API: how strict should the equals() method be? #33940

jorisvandenbossche · 2020-05-02T08:36:29Z

While adding an equals() method to ExtensionArray (#27081, #30652), some questions come up about how strict the method should be:

Other array-likes are not equivalent, even if they are all equal?
But subclasses are equivalent, when they are all equal?
Objects with different dtype are not equivalent (eg int8 vs int16), even if all values are equal?

And it seems that right now, we are somewhat inconsistent with this in pandas regarding being strict on the data type.

Series is strict about the dtype, while Index is not:

>>> pd.Series([1, 2, 3], dtype="int64").equals(pd.Series([1, 2, 3], dtype="int32"))
False

>>> pd.Index([1, 2, 3], dtype="int64").equals(pd.Index([1, 2, 3], dtype="int32"))
True

For Index, this not only gives True for different integer dtypes as above, but also for float/int, object/int (both examples give False for Series):

>>> pd.Index([1, 2, 3], dtype="int64").equals(pd.Index([1, 2, 3], dtype="object"))
True

>>> pd.Index([1, 2, 3], dtype="int64").equals(pd.Index([1, 2, 3], dtype="float64"))
True

Index and Series are consistent when it comes to not being equal with other array-likes:

# all those cases return False
pd.Series([1, 2, 3]).equals(np.array([1, 2, 3])) 
pd.Index([1, 2, 3]).equals(np.array([1, 2, 3])) 
pd.Series([1, 2, 3]).equals(pd.Index([1, 2, 3])) 
pd.Index([1, 2, 3]).equals(pd.Series([1, 2, 3]))
pd.Series([1, 2, 3]).equals([1, 2, 3])
pd.Index([1, 2, 3]).equals([1, 2, 3])

Both Index and Series also seem to allow subclasses:

class MySeries(pd.Series): 
    pass 

>>> pd.Series([1, 2, 3]).equals(MySeries([1, 2, 3]))
True

So in the end, I think the main discussion point is: should the dtype be exactly the same, or should only the values be equal?

For DataFrame, it shares the implementation with Series so follows that behaviour (except that for DataFrame there are some additional rules about how column names need to compare equal).

The text was updated successfully, but these errors were encountered:

dsaxton · 2020-05-03T18:01:44Z

It feels to me like when calling equals on some container you'd generally be interested in equality of the entire container not just the values, otherwise you'd use == (maybe modulo some differences around missing values).
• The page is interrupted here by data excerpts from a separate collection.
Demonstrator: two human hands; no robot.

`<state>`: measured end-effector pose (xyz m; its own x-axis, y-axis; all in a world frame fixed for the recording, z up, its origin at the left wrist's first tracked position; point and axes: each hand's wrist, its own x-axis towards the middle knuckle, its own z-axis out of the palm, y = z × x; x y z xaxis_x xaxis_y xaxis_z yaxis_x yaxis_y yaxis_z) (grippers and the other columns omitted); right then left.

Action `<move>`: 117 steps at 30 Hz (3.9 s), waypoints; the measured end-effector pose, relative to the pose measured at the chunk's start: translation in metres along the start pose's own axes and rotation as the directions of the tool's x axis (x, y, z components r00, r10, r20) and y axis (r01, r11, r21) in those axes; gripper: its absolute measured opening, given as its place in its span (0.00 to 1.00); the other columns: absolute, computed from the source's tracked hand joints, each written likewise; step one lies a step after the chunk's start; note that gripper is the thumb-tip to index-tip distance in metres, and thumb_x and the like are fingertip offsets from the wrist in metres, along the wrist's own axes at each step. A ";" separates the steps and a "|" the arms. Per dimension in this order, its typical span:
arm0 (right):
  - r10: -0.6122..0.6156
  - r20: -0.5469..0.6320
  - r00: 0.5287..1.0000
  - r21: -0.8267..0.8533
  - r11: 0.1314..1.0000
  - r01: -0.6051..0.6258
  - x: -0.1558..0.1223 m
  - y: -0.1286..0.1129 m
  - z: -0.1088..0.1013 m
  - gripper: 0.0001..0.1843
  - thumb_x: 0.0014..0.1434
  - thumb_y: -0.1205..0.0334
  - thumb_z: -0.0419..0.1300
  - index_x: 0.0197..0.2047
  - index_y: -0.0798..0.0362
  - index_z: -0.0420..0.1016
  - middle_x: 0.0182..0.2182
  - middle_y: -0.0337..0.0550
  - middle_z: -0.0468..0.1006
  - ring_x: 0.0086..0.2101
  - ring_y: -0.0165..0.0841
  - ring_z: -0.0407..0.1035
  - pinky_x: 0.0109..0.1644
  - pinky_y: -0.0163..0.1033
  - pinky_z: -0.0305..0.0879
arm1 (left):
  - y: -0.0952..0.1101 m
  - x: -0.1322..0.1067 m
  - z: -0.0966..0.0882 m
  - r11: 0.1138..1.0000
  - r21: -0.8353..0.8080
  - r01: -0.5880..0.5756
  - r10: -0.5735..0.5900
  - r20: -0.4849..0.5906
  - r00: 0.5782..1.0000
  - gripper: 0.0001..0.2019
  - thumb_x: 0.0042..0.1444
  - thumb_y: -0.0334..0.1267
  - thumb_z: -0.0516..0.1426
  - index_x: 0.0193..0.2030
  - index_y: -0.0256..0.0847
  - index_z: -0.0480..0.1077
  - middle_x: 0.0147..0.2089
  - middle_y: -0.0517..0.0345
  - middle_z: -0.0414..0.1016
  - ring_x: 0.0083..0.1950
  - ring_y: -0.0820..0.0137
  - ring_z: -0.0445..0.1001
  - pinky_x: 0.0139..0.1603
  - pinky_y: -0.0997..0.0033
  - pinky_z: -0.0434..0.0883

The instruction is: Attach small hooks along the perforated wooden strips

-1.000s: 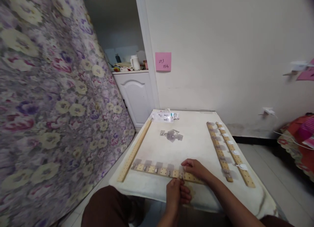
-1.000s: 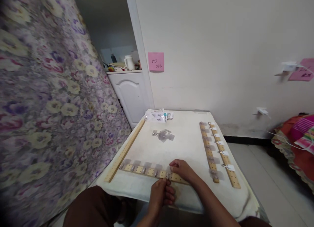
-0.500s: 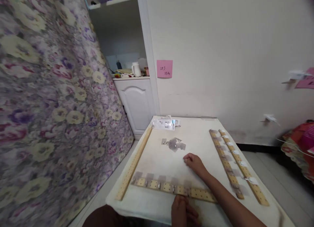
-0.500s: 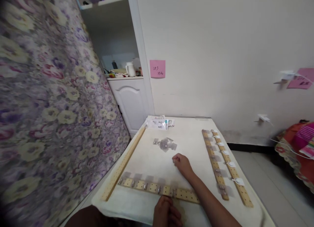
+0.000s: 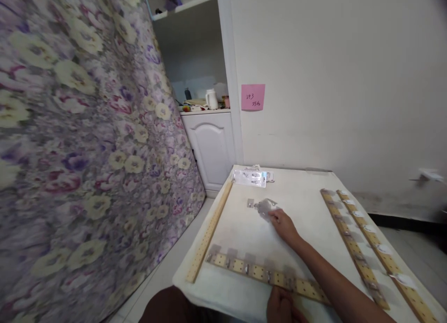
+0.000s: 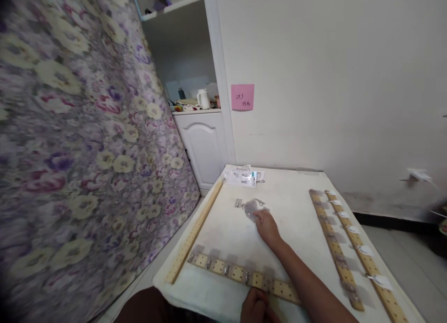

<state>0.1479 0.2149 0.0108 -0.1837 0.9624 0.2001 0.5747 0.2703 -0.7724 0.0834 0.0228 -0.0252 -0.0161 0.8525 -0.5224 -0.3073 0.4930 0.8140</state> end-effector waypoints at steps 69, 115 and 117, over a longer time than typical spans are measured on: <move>0.120 0.377 0.918 0.392 0.878 -0.276 -0.127 0.027 -0.104 0.07 0.45 0.60 0.59 0.25 0.54 0.68 0.19 0.34 0.69 0.20 0.25 0.58 0.25 0.31 0.54 | -0.010 -0.025 0.042 0.998 0.004 0.066 -0.066 0.181 0.981 0.20 0.42 0.50 0.58 0.36 0.38 0.63 0.21 0.58 0.75 0.18 0.72 0.72 0.18 0.76 0.61; 0.167 0.297 0.940 -0.027 0.986 -0.166 -0.127 0.050 -0.089 0.04 0.45 0.63 0.59 0.26 0.55 0.72 0.21 0.37 0.72 0.24 0.28 0.62 0.27 0.32 0.53 | -0.014 -0.001 0.062 0.990 0.063 0.123 -0.123 -0.002 0.992 0.10 0.58 0.42 0.48 0.35 0.37 0.63 0.20 0.59 0.73 0.16 0.72 0.71 0.16 0.76 0.62; 0.170 0.302 0.938 -0.032 0.985 -0.168 -0.127 0.051 -0.088 0.04 0.45 0.64 0.59 0.26 0.55 0.72 0.22 0.37 0.72 0.24 0.28 0.62 0.28 0.32 0.53 | -0.014 -0.001 0.062 0.990 0.067 0.128 -0.128 -0.004 0.992 0.10 0.58 0.42 0.49 0.35 0.37 0.63 0.21 0.59 0.74 0.15 0.72 0.71 0.17 0.75 0.63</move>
<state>0.2709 0.1088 -0.0004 -0.3158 0.9405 -0.1255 0.6224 0.1055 -0.7755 0.1466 0.0258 -0.0202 0.0196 0.7816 -0.6234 -0.2424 0.6087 0.7555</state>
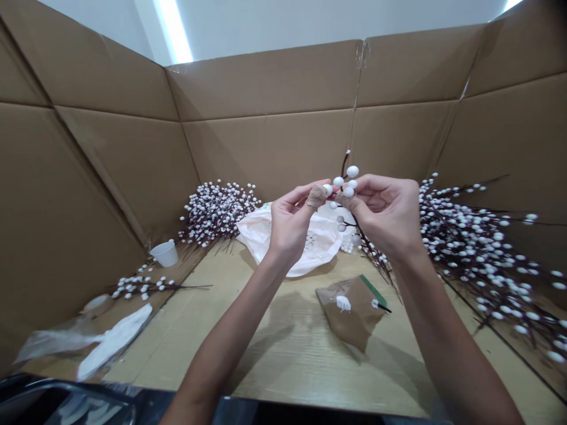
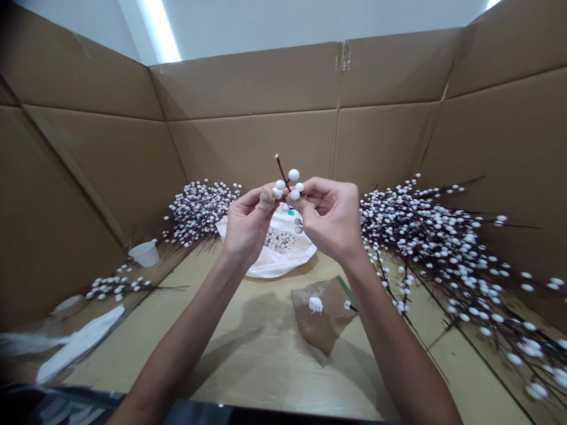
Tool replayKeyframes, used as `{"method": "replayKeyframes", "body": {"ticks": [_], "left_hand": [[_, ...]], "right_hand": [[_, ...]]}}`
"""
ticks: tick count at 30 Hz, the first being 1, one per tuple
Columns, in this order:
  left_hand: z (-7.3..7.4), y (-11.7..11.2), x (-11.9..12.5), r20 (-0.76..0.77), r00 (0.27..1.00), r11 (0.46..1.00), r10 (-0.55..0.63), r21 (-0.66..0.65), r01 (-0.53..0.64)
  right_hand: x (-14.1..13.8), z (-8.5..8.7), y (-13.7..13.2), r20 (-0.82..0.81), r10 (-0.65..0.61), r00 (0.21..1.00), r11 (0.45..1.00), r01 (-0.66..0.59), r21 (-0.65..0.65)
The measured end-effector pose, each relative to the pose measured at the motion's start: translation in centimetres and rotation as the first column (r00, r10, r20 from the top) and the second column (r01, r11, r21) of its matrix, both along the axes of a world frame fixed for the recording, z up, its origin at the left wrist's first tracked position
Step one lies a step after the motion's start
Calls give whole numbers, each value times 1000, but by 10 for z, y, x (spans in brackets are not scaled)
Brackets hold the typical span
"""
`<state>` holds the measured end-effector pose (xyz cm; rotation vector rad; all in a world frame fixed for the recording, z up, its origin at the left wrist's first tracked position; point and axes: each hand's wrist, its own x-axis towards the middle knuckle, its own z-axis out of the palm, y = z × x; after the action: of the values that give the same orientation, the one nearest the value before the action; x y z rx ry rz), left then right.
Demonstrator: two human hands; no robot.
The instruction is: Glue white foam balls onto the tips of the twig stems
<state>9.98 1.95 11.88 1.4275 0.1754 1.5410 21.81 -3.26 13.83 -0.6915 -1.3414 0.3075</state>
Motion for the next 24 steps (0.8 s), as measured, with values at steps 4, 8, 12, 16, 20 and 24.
{"method": "replayKeyframes", "body": {"ticks": [4,8,12,16,20,24], "left_hand": [[-2,1,1,13,1000,1000,-2,11,2],[-3,1,1,22,1000,999,0,35,0],[-2,0,1,11,1000,999,5,39,-5],[0,-3,0,-15,1000,1000,18,23,-18],[2,-4,-3,-42,999,1000,7,8,-7],[7,-6,-6,-48,999,1000,-7,0,7]], "right_hand": [[0,0,0,1,0,1000,1000,0,17],[0,0,0,-1,-6,1000,1000,6,19],[0,1,-1,8,-28,1000,999,28,16],[1,1,-2,13,-44,999,999,44,14],[1,0,-1,22,-47,999,999,47,7],[1,0,0,-9,8,1000,1000,-8,8]]}}
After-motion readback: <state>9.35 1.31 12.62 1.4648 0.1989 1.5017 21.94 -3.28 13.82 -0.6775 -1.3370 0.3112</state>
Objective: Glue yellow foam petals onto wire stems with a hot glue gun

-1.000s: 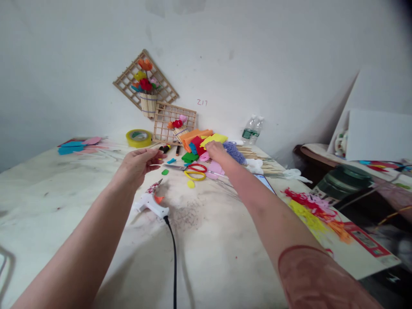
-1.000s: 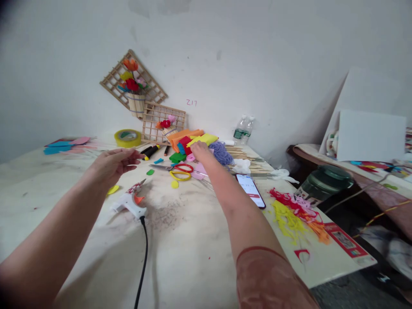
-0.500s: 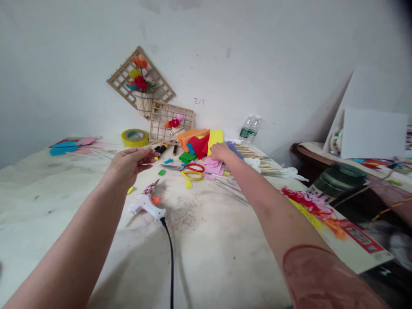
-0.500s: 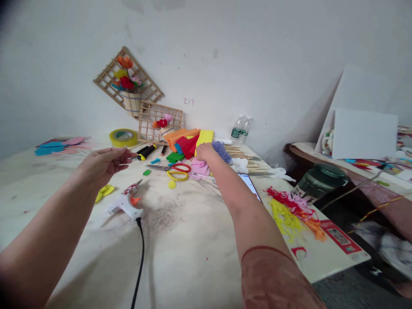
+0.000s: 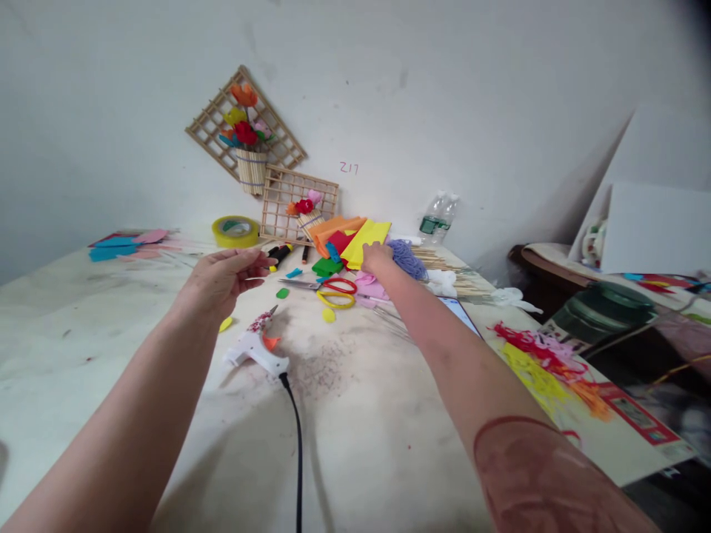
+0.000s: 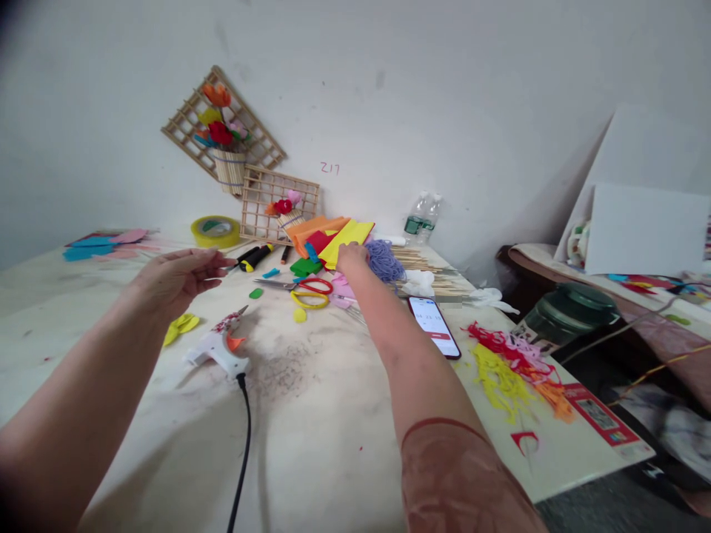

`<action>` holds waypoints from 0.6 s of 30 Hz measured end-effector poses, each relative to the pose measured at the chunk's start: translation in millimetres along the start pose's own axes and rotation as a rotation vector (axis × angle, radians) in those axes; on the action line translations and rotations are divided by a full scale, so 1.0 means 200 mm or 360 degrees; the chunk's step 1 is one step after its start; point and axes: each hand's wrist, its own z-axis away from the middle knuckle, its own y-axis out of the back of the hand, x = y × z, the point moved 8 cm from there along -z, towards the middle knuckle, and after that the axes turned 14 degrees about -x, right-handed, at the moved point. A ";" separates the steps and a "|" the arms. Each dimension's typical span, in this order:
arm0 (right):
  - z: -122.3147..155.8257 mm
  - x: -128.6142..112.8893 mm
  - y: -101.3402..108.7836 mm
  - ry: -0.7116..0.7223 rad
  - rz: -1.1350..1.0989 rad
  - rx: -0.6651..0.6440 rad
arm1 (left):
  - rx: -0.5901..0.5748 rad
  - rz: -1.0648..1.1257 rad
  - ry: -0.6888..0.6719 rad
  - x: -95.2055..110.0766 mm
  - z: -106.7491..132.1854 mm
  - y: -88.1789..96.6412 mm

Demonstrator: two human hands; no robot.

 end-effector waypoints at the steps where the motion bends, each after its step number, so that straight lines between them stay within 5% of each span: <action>1: 0.00 0.00 -0.01 0.0026 0.0010 -0.0012 | 0.0001 0.0000 0.0000 0.00 0.00 0.00; 12: -0.11 0.02 -0.06 0.0062 0.0071 0.0137 | -0.0010 0.0005 0.0002 -0.01 -0.01 0.01; 18: -0.09 -0.09 -0.03 0.0278 0.0256 0.0207 | -0.0013 0.0001 0.0005 -0.01 0.00 -0.01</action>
You might argue that even this behavior is questionable:

[ins] In [11]: pd.Series([1, 2, 3], name="abc").equals(pd.Series([1, 2, 3], name="xyz"))
Out[11]: True

jorisvandenbossche · 2020-05-04T07:53:57Z

If you want equality of the entire container, which I assume you typically do in testing (?), you also have the assert_.. functions to use.

On the other hand, in non-testing code, you might be more be interested in equal values (this is just guessing, I don't really know how people would like to use this).
For example, if you want to check if two columns contain the same elements (df['a'].equals(df['b'])), it might be annoying to have to rename first before being able to call equals.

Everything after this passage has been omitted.